The House of Commons had changed its visual identity in 2009 but the fact remains that this rebranding was insufficient, since it consisted merely of putting logos on printed publications or office supplies. A bolder rebrand is taking place since 2018, conducted by London-based design agency SomeOne, to make the House of Commons’ design system more efficient.

"A rigorous audit conducted by SomeOne of the current visual identity in use across the House of Commons highlighted particular challenges and opportunities for the new design systems," says Simon Manchipp, founder of SomeOne. "The new connected identity system will help the House to communicate far more effectively on digital platforms." Unlike the old one, the new design system is also meant to encompass signage, merchandise and digital communication.
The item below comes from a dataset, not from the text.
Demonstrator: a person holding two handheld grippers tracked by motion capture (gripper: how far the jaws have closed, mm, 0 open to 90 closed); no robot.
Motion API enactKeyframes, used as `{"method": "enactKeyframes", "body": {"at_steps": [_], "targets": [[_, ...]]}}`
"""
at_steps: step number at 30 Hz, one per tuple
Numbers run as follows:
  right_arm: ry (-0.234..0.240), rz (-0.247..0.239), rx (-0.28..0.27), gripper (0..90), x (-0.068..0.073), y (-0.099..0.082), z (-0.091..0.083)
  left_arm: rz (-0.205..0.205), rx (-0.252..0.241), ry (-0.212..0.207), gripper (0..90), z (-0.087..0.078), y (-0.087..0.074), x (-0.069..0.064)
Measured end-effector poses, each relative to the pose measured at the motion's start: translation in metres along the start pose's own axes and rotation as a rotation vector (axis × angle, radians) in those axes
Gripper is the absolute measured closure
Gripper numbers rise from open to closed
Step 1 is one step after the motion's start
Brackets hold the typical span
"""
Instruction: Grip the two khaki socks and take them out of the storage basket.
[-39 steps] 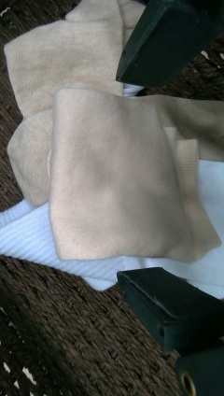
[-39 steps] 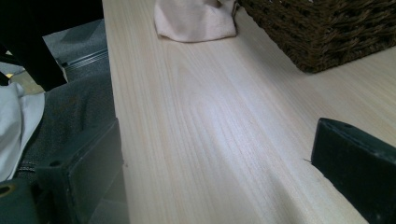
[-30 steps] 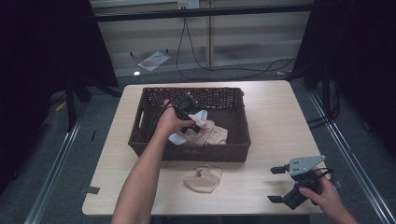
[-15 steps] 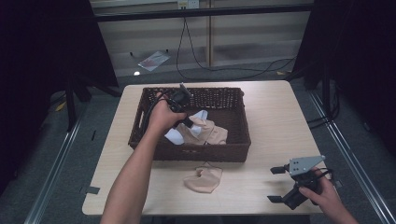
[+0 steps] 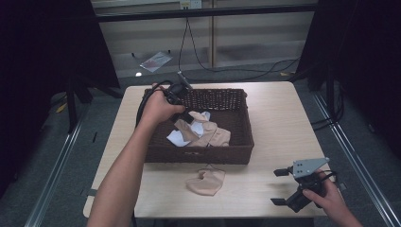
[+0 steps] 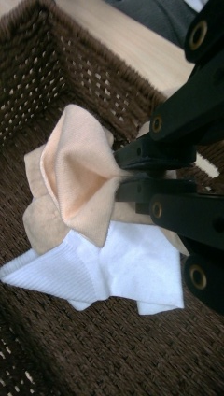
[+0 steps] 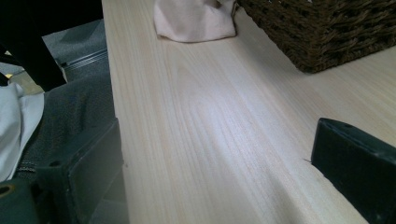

SomeOne conceived three different sized crowned portcullis designs - symbol of the UK parliament - and a new typeface to be used by the house on any format.

"The operating system we’ve developed for the House of Commons remains respectful of the past while welcoming current and future demands," adds Cosmo Jameson, design director at SomeOne. "Surrounding the central design elements are new aspects created to build greater engagement with the public and help them to stay in touch with the parliamentary landscape." The new visual identity of the house is also linked to a new colour system. Indeed, the house’s brochures, publications, assets and ads are now tinged with dark green.

Jameson adds, "We looked to deploy an identity designed to work seamlessly across digital and print, while also supporting house teams in their work through the delivery of robust design systems, including lock-up structures, and communication materials. Enabling them to concentrate on the content, now matters of design are taken care of."

Eventually, the House of Common’s rebranding is likely to improve the way it communicates with its members and with citizens, as the house’s visual identity is more adapted to digital use and designed in a harmonious way.